### Problem requirements
Set each line of the records down again exactly, please.

·····

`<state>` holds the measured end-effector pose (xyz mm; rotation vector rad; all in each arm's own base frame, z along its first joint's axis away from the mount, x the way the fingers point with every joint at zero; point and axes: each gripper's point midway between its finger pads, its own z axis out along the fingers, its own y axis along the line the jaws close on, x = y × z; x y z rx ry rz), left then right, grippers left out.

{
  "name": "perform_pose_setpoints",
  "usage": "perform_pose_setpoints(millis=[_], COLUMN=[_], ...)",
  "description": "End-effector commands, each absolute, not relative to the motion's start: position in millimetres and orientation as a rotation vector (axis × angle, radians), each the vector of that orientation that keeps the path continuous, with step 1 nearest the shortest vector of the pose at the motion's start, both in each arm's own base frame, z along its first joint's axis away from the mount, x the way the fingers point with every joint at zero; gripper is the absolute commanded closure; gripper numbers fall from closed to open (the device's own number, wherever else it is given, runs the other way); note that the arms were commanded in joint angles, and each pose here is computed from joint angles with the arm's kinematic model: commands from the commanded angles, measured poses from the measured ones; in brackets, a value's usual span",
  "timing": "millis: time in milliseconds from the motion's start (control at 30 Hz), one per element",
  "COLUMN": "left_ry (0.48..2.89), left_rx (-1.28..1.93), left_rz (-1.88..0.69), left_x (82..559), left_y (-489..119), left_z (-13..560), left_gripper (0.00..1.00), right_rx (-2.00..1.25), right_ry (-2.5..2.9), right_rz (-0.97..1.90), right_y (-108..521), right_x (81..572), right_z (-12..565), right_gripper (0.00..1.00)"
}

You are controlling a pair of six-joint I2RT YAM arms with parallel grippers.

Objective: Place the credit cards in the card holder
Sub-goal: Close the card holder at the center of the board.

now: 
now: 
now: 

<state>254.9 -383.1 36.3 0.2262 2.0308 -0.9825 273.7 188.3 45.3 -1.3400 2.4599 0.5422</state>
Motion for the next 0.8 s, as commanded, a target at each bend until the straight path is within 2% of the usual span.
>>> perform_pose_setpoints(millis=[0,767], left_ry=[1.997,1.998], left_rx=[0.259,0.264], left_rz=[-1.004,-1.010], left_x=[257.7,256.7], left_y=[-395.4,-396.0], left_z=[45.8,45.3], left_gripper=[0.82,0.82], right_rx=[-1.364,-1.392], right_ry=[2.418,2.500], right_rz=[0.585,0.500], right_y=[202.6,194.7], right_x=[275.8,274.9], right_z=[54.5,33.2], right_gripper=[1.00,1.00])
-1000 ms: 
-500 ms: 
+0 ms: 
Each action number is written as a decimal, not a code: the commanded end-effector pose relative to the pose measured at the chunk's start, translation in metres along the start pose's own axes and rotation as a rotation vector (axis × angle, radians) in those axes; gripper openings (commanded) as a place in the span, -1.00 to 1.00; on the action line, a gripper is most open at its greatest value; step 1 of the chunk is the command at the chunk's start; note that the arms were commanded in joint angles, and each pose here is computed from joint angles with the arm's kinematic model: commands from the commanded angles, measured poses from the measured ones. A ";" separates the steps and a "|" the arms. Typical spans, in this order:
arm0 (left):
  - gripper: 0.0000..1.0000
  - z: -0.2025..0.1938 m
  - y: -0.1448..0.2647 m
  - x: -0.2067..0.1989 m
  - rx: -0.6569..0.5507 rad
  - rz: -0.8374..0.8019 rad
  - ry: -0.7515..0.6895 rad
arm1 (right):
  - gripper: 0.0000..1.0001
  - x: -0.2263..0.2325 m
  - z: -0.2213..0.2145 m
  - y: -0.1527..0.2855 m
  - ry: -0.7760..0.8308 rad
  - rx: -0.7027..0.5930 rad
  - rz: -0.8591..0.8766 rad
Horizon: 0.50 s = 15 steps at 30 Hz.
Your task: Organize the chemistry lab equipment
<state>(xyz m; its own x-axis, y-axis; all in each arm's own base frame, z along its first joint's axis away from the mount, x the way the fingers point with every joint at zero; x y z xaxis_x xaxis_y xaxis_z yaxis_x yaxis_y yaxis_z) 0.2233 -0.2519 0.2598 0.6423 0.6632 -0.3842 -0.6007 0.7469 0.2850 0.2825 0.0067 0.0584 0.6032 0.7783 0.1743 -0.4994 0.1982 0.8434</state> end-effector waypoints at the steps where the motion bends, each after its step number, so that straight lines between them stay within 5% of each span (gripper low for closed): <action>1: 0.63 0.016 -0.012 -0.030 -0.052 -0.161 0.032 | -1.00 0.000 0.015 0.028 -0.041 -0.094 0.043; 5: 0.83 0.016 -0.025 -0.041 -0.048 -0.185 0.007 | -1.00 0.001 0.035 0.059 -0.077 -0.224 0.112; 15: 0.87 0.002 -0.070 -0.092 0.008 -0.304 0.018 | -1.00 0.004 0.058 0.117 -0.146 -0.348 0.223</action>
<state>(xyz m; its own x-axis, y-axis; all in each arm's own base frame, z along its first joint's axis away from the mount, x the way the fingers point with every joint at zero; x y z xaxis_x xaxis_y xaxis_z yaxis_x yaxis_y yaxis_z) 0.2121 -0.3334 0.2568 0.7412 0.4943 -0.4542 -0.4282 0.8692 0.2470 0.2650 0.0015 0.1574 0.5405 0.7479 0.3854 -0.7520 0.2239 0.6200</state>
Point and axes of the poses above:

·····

### Your response
`<state>` holds the measured end-effector pose (xyz mm; rotation vector rad; all in each arm's own base frame, z along its first joint's axis away from the mount, x the way the fingers point with every joint at zero; point and axes: each gripper's point midway between its finger pads, its own z axis out along the fingers, its own y axis along the line the jaws close on, x = y × z; x y z rx ry rz), left then right, grippers left out.

{
  "name": "perform_pose_setpoints",
  "usage": "perform_pose_setpoints(millis=[_], COLUMN=[_], ...)",
  "description": "End-effector commands, each absolute, not relative to the motion's start: position in millimetres and orientation as a rotation vector (axis × angle, radians), each the vector of that orientation that keeps the path continuous, with step 1 nearest the shortest vector of the pose at the motion's start, both in each arm's own base frame, z along its first joint's axis away from the mount, x the way the fingers point with every joint at zero; gripper is the absolute commanded closure; gripper numbers fall from closed to open (the device's own number, wherever else it is given, runs the other way); note that the arms were commanded in joint angles, and each pose here is computed from joint angles with the arm's kinematic model: commands from the commanded angles, measured poses from the measured ones; in brackets, a value's usual span",
  "timing": "millis: time in milliseconds from the motion's start (control at 30 Hz), one per element",
  "COLUMN": "left_ry (0.48..2.89), left_rx (-1.28..1.93), left_rz (-1.88..0.69), left_x (82..559), left_y (-489..119), left_z (-13..560), left_gripper (0.00..1.00), right_rx (-2.00..1.25), right_ry (-2.5..2.9), right_rz (-0.97..1.90), right_y (-108..521), right_x (81..572), right_z (-12..565), right_gripper (0.00..1.00)"
}

You are controlling a pair of six-joint I2RT YAM arms with parallel grippers.

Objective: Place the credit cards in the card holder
Sub-goal: Close the card holder at the center of the board.

now: 
now: 
now: 

<state>254.9 -383.1 36.3 0.2262 2.0308 -0.9825 273.7 188.3 45.3 -1.3400 2.4599 0.5422</state>
Motion for the next 0.8 s, as commanded, a target at each bend until the straight path is within 2% of the usual span.
>>> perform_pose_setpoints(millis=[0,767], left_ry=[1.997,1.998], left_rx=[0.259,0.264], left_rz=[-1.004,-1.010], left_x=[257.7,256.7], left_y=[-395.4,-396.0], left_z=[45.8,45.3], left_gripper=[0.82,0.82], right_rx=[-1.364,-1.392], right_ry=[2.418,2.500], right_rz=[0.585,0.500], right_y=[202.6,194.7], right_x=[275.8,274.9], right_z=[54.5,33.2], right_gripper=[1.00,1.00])
-1000 ms: 
-500 ms: 
+0 ms: 
Each action number is written as a decimal, not a code: the commanded end-effector pose relative to the pose measured at the chunk's start, translation in metres along the start pose's own axes and rotation as a rotation vector (axis × angle, radians) in those axes; gripper openings (commanded) as a place in the span, -1.00 to 1.00; on the action line, a gripper is most open at its greatest value; step 1 of the chunk is the command at the chunk's start; note that the arms were commanded in joint angles, and each pose here is computed from joint angles with the arm's kinematic model: commands from the commanded angles, measured poses from the measured ones. A ";" separates the steps and a "|" the arms. Typical spans, in this order:
arm0 (left):
  - gripper: 0.0000..1.0000
  - z: -0.2025..0.1938 m
  - y: -0.1448..0.2647 m
  - x: -0.2067..0.1989 m
  - rx: -0.6569..0.5507 rad
  - rz: -0.8374..0.8019 rad
  - ry: -0.7515..0.6895 rad
arm1 (right):
  - gripper: 0.0000..1.0001
  - x: -0.2263..0.2325 m
  - z: -0.2213..0.2145 m
  - y: -0.1527..0.2855 m
  - ry: -0.7760..0.8308 rad
  - rx: -0.7027..0.5930 rad
  - rz: -0.8591..0.8766 rad
Horizon: 0.50 s = 15 steps at 30 Hz.
Your task: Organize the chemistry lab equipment
<state>(xyz m; its own x-axis, y-axis; all in each arm's own base frame, z along its first joint's axis away from the mount, x the way the fingers point with every joint at zero; x y z xaxis_x xaxis_y xaxis_z yaxis_x yaxis_y yaxis_z) 0.2233 -0.2519 0.2598 0.6423 0.6632 -0.3842 -0.6007 0.7469 0.2850 0.2825 0.0067 0.0584 0.6032 0.7783 0.1743 -0.4994 0.1982 0.8434</state> end-effector waypoints at the steps where the motion bends, each after its step number, so that straight lines between them stay within 5% of each span (gripper low for closed): <action>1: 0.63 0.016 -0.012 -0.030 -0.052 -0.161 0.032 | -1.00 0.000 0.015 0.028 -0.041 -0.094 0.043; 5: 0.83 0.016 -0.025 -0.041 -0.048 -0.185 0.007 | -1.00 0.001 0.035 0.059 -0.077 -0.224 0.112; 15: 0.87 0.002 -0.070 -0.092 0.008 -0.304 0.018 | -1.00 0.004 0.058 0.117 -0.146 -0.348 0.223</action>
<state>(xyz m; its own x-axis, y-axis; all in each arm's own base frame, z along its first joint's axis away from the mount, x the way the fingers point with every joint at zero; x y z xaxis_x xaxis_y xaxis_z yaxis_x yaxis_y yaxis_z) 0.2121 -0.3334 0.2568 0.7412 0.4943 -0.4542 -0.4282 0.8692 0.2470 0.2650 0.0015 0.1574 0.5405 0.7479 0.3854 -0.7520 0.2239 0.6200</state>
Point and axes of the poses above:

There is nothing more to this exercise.